**The task**
In the listing below, find each line holding "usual" and copy it.
┏━━
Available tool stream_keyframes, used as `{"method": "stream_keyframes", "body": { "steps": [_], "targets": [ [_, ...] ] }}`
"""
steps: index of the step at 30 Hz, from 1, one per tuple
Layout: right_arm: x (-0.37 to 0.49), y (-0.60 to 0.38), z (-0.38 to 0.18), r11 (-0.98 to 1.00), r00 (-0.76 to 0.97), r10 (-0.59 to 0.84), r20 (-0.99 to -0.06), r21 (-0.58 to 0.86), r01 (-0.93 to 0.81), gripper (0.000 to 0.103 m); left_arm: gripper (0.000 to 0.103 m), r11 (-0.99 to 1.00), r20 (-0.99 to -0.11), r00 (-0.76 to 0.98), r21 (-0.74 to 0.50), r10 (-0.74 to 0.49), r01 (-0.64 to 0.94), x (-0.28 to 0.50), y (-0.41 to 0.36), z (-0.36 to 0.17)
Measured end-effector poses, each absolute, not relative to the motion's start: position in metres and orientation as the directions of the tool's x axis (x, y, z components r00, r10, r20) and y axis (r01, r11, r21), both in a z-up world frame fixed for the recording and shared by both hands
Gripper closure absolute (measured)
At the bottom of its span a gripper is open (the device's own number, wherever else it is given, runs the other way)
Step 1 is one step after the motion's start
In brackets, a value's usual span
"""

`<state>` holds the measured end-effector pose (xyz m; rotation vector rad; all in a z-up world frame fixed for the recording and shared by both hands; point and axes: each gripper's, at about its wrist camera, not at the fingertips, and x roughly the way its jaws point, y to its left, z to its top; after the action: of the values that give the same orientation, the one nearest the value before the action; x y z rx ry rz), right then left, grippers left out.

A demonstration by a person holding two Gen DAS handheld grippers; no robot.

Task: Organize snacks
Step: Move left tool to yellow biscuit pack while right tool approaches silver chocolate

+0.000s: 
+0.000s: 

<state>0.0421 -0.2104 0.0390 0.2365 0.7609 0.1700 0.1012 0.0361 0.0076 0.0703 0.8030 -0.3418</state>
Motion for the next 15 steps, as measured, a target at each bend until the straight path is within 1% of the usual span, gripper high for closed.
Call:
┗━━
**Written solution**
In brackets, a value's usual span
Motion for the next 15 steps, as measured, a target at each bend until the straight path is within 1% of the usual span, gripper high for closed.

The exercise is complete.